■ **Provided records**
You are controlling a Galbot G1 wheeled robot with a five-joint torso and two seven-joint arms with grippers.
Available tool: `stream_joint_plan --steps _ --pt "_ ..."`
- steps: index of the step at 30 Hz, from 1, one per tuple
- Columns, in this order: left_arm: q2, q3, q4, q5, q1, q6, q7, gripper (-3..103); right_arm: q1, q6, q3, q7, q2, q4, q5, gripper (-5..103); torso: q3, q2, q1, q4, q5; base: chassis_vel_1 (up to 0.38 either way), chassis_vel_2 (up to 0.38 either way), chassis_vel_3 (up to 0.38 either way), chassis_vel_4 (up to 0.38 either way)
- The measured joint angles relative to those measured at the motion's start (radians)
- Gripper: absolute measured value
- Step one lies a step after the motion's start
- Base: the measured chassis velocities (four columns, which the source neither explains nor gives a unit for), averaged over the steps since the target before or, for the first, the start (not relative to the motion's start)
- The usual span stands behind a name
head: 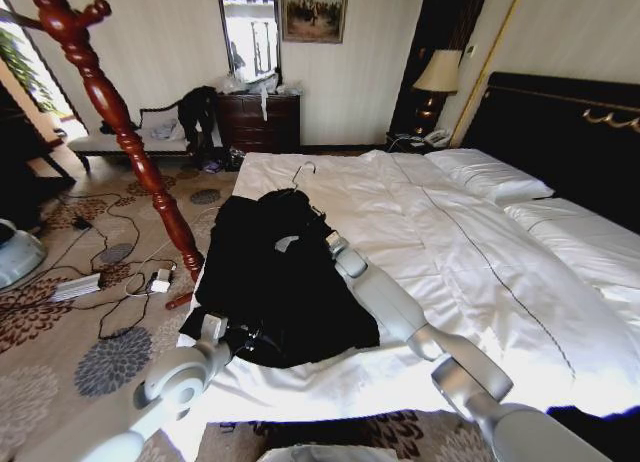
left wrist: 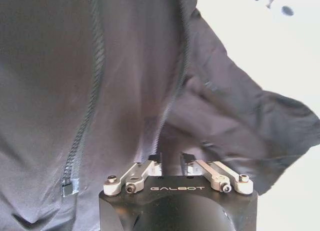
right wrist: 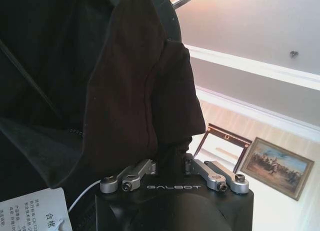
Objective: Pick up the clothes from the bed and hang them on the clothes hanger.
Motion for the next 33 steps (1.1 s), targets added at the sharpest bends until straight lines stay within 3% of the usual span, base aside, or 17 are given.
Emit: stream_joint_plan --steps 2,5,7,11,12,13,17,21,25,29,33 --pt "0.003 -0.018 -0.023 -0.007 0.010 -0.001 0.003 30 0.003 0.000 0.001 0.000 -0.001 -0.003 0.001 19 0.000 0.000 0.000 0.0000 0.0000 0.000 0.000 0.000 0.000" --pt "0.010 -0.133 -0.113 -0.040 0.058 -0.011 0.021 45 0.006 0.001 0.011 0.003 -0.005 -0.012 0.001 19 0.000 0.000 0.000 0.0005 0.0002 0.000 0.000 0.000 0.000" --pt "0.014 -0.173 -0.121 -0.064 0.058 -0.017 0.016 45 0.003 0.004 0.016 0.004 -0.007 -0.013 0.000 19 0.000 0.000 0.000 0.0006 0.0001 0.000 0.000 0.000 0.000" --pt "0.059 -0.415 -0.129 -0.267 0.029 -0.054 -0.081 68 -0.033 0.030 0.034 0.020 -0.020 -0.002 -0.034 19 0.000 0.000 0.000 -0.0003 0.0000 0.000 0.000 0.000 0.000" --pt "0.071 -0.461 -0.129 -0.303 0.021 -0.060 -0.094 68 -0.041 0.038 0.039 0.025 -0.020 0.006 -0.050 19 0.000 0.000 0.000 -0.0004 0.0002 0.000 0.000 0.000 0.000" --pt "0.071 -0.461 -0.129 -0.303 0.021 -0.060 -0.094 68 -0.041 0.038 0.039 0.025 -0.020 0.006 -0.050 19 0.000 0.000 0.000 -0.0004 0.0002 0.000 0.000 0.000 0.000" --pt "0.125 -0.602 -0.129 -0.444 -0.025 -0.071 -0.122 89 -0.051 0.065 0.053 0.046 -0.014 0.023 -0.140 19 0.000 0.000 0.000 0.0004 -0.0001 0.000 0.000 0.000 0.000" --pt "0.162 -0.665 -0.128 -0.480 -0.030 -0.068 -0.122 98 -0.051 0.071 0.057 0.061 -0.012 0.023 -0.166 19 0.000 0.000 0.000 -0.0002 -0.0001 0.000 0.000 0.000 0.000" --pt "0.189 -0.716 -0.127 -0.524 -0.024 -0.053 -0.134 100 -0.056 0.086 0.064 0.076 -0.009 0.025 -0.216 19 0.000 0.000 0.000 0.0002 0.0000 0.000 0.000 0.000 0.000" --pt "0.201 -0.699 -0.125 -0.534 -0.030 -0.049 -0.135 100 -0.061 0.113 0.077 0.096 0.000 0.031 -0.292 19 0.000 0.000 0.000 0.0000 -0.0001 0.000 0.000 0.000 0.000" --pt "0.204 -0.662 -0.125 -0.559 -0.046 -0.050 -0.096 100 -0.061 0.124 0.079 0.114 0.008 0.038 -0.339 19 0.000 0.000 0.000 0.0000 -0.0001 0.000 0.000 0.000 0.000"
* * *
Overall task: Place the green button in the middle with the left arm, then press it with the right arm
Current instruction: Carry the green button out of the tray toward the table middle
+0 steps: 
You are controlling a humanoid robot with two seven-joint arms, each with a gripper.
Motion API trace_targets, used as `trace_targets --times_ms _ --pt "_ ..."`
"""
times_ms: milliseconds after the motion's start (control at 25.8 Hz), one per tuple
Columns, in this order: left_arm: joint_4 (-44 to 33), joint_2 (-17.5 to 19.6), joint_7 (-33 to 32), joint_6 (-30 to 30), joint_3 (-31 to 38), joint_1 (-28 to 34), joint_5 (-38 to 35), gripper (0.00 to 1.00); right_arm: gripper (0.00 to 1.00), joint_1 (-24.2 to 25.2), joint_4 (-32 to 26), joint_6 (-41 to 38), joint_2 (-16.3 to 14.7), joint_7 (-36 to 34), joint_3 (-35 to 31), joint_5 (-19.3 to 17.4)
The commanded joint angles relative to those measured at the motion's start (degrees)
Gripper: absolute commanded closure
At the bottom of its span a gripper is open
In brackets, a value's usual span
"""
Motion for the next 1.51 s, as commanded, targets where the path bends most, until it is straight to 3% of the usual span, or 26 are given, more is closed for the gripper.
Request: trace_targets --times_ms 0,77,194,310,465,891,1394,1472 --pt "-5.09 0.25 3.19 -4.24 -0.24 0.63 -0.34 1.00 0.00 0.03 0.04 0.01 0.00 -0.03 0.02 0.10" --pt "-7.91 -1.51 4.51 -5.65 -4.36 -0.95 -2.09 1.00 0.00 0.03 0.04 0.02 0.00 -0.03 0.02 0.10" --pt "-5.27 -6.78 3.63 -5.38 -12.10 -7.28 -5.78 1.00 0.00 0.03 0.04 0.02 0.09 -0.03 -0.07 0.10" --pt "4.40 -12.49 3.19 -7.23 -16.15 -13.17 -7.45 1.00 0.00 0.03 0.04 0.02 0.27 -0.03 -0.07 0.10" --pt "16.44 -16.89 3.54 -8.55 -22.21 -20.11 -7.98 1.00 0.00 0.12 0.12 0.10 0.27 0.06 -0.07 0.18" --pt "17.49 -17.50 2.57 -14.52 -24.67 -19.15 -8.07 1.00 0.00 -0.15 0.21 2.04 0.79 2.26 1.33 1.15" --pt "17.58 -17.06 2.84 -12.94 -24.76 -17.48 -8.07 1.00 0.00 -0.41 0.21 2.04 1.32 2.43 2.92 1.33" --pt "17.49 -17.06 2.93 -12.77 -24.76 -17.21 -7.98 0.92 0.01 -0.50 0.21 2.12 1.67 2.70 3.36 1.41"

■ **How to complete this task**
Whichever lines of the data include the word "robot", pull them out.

■ **Solution to this problem**
You are controlling a Galbot G1 wheeled robot with a five-joint torso and two seven-joint arms with grippers.
You are controlling a humanoid robot with two seven-joint arms, each with a gripper.

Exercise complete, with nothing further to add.